Zwycięstwo Bronisława Komorowskiego będzie oznaczało zwycięstwo Polski współczesnej, ale dla Litwy nie byłoby to korzystne - piszą we wtorek litewskie dzienniki.
"Dla Litwy, oczywiście, korzystniejsze jest zwycięstwo Jarosława Kaczyńskiego" - twierdzi na łamach dziennika "Respublika" historyk z uniwersytetu w Szawlach Arunas Gumuliauskas.
"Donald Tusk i Bronisław Komorowski oglądają się na Zachód. Uzgadniają swoje działania z Francją i Niemcami. Ich interesy są tam, a nie tu. Jeżeli zwyciężą liberałowie, będziemy jeszcze bardziej zablokowani. Jesteśmy prowincją, a będziemy jeszcze głębszą prowincją" - uważa litewski historyk.

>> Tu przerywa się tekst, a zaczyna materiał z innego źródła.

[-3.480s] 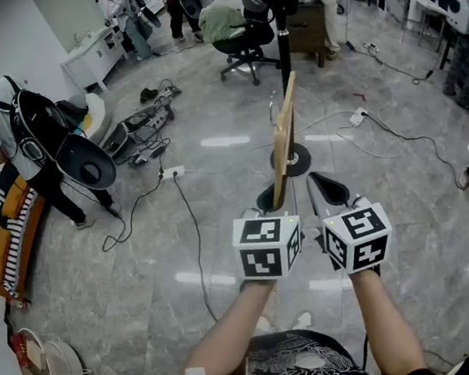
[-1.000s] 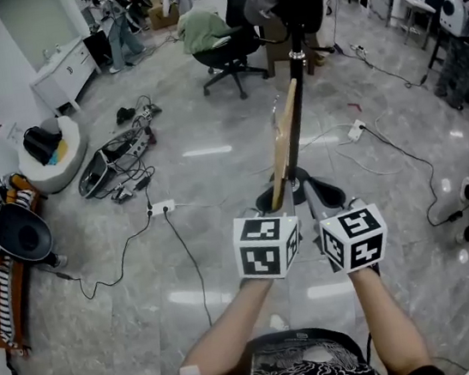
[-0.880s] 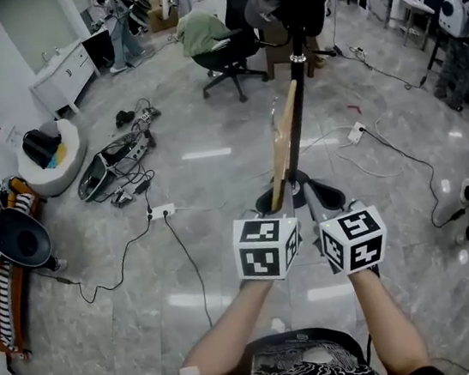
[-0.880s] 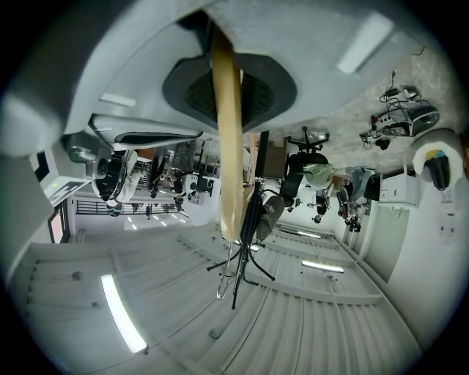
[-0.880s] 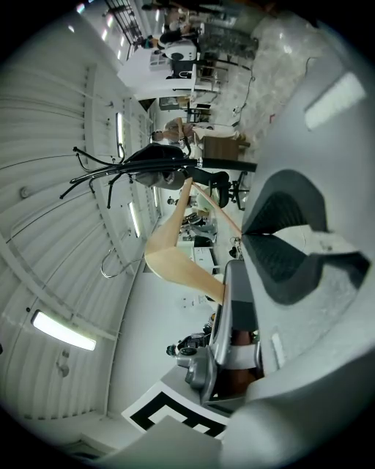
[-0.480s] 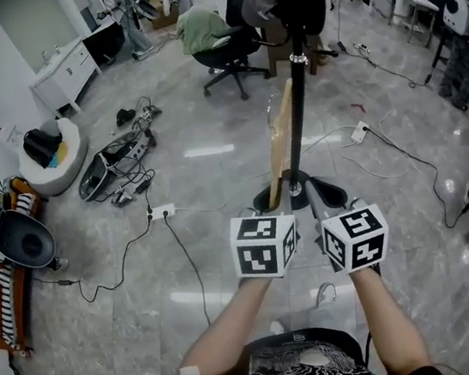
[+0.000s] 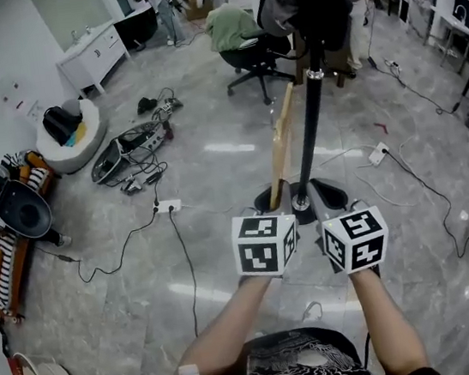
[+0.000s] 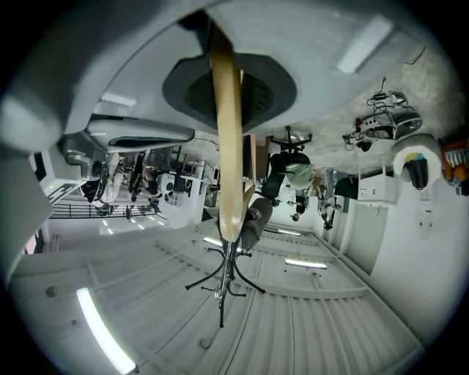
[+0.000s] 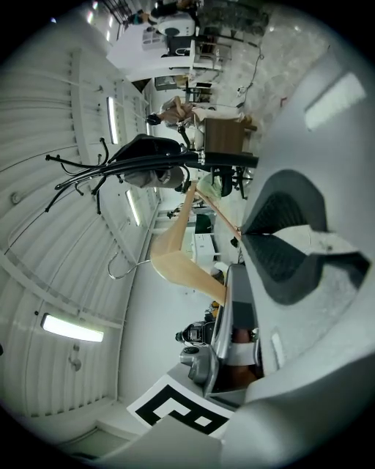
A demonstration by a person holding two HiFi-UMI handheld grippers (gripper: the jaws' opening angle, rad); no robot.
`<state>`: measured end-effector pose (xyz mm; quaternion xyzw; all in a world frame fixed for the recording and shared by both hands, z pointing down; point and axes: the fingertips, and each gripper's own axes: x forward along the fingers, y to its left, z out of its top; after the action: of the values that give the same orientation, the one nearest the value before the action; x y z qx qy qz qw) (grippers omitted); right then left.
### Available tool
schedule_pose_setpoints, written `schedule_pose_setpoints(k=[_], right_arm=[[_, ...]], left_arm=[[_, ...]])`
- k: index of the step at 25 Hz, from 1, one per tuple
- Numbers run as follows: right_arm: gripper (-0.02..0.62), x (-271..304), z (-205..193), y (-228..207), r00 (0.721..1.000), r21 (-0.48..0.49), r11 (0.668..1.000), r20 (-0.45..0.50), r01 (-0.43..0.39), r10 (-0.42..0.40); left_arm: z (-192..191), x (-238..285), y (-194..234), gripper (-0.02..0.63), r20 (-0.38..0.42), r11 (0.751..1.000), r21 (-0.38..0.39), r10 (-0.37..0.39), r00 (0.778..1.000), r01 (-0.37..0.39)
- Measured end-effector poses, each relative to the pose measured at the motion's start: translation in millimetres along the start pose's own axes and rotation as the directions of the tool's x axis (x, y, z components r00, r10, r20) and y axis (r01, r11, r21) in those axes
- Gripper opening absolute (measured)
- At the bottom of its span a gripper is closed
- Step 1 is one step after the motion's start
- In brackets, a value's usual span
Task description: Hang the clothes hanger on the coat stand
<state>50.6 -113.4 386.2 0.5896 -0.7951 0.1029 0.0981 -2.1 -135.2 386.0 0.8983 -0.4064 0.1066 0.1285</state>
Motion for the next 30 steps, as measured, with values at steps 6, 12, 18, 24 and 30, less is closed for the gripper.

"Lietuvos Rytas" we wtorkowym komentarzu przyznaje rację tym, którzy twierdzą, że niezależnie od tego, kto zostanie prezydentem, stosunki polsko-litewskie w zasadzie nie ulegną zmianie. Odnotowuje jednak, że dla Litwy korzystniejsze jest zwycięstwo Kaczyńskiego. "Jeżeli zwycięży Bronisław Komorowski, urząd prezydenta Polski zacznie realizować +politykę Donalda Tuska+, a w tej (...) dla Litwy przewidziana jest mniej znacząca rola niż w polityce braci Kaczyńskich" - czytamy w gazecie.